Melissa Symonds, Executive Director of UK toys at Circana, notes that online platforms like TikTok are increasingly shaping trends and consumer demand, and that toy companies are closely watching developments following Australia’s ban and the UK’s considerations.
“If bans were introduced more widely, manufacturers and retailers would need to rethink how some products are marketed,” she said.
This could mean changing from child-focused social media campaigns to advertising on channels targeting parents or caregivers, investing in other channels (such as email marketing), and adapting branding to appeal to a broader family audience, rather than directly to children.
Kidults” could help offset sales losses
If a social media ban were to be enforced for under-16s, the rise of adults buying kids’ toys and collectables — known as “kidults” — could potentially make up a portion of sales. If you run a toy or child-centred business, you could help to offset losses from younger audiences by implementing new marketing strategies aimed at this growing demographic.
In November 2025, Circana reported that the UK toy market reached £3.9bn. Kidults accounted for £1 in every £3 spend — equalling £1.2bn of the total toy spend. It also found that 43% of young adults had purchased a toy either for themselves or another adult.

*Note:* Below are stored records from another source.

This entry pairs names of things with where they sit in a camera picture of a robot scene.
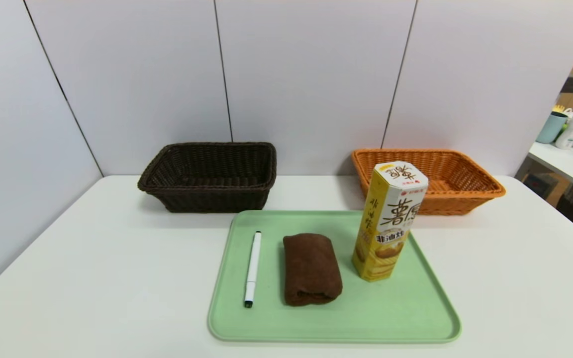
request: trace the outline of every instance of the cup
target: cup
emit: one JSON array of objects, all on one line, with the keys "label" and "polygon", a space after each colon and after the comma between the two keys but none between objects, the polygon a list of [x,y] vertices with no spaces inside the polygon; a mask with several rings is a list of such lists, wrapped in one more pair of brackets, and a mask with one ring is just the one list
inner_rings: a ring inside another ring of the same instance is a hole
[{"label": "cup", "polygon": [[548,116],[548,120],[543,125],[543,129],[536,138],[539,143],[549,144],[554,141],[554,139],[559,135],[559,132],[563,128],[567,120],[567,115],[559,112],[552,112]]}]

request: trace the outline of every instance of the rolled towel
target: rolled towel
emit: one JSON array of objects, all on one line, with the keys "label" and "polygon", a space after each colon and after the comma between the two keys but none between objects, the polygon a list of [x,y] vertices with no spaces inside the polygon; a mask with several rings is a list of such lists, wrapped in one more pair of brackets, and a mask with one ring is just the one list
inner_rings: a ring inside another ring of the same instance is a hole
[{"label": "rolled towel", "polygon": [[342,293],[330,239],[320,234],[285,236],[285,301],[289,306],[329,303]]}]

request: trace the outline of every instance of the basket
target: basket
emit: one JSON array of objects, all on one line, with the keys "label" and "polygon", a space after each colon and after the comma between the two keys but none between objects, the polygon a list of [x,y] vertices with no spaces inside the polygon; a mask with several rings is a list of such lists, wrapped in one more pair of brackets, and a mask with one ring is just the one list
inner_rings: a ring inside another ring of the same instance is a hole
[{"label": "basket", "polygon": [[262,209],[276,180],[270,143],[180,143],[164,147],[138,188],[172,213]]},{"label": "basket", "polygon": [[463,215],[505,195],[500,183],[454,150],[360,149],[353,152],[353,163],[364,195],[368,194],[375,165],[393,161],[412,163],[430,180],[419,209],[423,215]]}]

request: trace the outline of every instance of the basket rim
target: basket rim
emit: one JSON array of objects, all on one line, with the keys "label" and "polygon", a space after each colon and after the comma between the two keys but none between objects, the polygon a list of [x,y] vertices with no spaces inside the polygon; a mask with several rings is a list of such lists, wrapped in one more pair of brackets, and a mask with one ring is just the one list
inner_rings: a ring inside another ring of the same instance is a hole
[{"label": "basket rim", "polygon": [[[248,186],[225,186],[225,185],[148,185],[146,184],[150,176],[157,169],[159,163],[167,154],[167,152],[175,147],[266,147],[269,150],[269,178],[267,181],[248,185]],[[163,147],[157,155],[150,161],[145,168],[137,186],[141,191],[146,193],[180,193],[180,192],[223,192],[223,191],[236,191],[236,192],[255,192],[260,190],[268,190],[273,187],[277,176],[277,153],[276,148],[269,142],[187,142],[187,143],[174,143],[168,144]]]},{"label": "basket rim", "polygon": [[494,199],[496,197],[501,197],[505,195],[505,188],[499,183],[494,177],[492,177],[485,169],[480,167],[475,161],[470,157],[466,156],[462,152],[452,149],[357,149],[354,150],[351,157],[353,159],[353,164],[357,169],[357,173],[370,185],[370,179],[366,177],[366,169],[362,167],[359,156],[367,153],[375,152],[386,152],[386,153],[399,153],[399,152],[439,152],[439,153],[449,153],[455,154],[456,156],[462,157],[469,165],[473,166],[475,170],[480,172],[484,177],[490,179],[490,181],[496,186],[496,189],[489,190],[428,190],[426,196],[430,196],[431,199]]}]

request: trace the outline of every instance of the pen
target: pen
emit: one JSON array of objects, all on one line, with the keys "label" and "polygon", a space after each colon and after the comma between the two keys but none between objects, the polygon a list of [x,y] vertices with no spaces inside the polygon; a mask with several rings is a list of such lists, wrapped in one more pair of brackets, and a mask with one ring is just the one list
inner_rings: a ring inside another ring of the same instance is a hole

What’s more, research by Limelight Digital found that 18 to 24-year-olds were the most dominant age group on TikTok, accounting for 32.8% of the platform’s user base — creating an opportunity for online stores to target young adult consumers with trend-driven products.
For example, cuddly toy brand Jellycat overtook LEGO as the most searched-for toy brand in September 2025, with 40% of Jellycat-related searches coming from users aged 18 to 34. Similarly, orders for PopMart Labubus on TikTok Shop (in which users are required to be 18 or over), increased by 819% between March and May 2025.
Whether a social media ban happens or not, the evident appeal for toys and collectibles among adults gives businesses an opportunity to tap into the “joy economy”, where happiness and emotional experiences matter more than functionality.